◆ Work to complete:
Return precisely the opening lines of the listing below, ending with the line that contains "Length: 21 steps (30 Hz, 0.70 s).".

◆ Collected material:
--------

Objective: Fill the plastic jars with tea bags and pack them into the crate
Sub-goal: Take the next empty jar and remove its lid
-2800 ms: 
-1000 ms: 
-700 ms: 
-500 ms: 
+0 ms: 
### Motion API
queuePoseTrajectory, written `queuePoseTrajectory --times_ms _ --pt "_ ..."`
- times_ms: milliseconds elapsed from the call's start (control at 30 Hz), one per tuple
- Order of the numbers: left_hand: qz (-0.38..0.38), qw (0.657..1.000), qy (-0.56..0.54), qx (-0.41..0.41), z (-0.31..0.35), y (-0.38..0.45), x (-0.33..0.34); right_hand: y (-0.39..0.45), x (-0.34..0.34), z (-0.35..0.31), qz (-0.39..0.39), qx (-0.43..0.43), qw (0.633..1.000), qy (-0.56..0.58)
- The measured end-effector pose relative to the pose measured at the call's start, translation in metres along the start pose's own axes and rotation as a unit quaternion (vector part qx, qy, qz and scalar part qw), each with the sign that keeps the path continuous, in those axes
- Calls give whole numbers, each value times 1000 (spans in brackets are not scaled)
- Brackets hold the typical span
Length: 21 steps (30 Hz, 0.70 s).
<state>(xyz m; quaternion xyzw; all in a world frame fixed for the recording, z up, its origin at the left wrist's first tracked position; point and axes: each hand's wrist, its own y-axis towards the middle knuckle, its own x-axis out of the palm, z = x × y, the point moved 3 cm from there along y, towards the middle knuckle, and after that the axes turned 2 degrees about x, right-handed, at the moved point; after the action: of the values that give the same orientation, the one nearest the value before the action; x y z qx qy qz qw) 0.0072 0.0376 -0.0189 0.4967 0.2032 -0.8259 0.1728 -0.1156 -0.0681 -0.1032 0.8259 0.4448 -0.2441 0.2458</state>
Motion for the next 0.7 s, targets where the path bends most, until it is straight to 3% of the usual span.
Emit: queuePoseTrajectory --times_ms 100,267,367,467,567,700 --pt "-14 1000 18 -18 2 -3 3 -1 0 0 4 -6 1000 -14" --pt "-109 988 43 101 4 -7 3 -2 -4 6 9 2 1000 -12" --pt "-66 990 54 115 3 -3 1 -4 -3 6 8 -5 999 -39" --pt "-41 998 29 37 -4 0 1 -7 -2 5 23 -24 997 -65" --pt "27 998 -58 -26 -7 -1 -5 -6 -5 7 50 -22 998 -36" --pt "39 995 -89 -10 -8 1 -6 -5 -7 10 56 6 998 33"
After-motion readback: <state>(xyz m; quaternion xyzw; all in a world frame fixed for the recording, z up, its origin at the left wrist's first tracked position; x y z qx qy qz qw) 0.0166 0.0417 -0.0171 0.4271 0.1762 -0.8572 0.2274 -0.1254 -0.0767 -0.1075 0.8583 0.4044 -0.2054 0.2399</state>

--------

◆ Task response:
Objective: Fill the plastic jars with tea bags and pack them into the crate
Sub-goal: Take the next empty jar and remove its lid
-2800 ms: 
-1000 ms: 
-700 ms: 
-500 ms: 
+0 ms: 
### Motion API
queuePoseTrajectory, written `queuePoseTrajectory --times_ms _ --pt "_ ..."`
- times_ms: milliseconds elapsed from the call's start (control at 30 Hz), one per tuple
- Order of the numbers: left_hand: qz (-0.38..0.38), qw (0.657..1.000), qy (-0.56..0.54), qx (-0.41..0.41), z (-0.31..0.35), y (-0.38..0.45), x (-0.33..0.34); right_hand: y (-0.39..0.45), x (-0.34..0.34), z (-0.35..0.31), qz (-0.39..0.39), qx (-0.43..0.43), qw (0.633..1.000), qy (-0.56..0.58)
- The measured end-effector pose relative to the pose measured at the call's start, translation in metres along the start pose's own axes and rotation as a unit quaternion (vector part qx, qy, qz and scalar part qw), each with the sign that keeps the path continuous, in those axes
- Calls give whole numbers, each value times 1000 (spans in brackets are not scaled)
- Brackets hold the typical span
Length: 21 steps (30 Hz, 0.70 s).

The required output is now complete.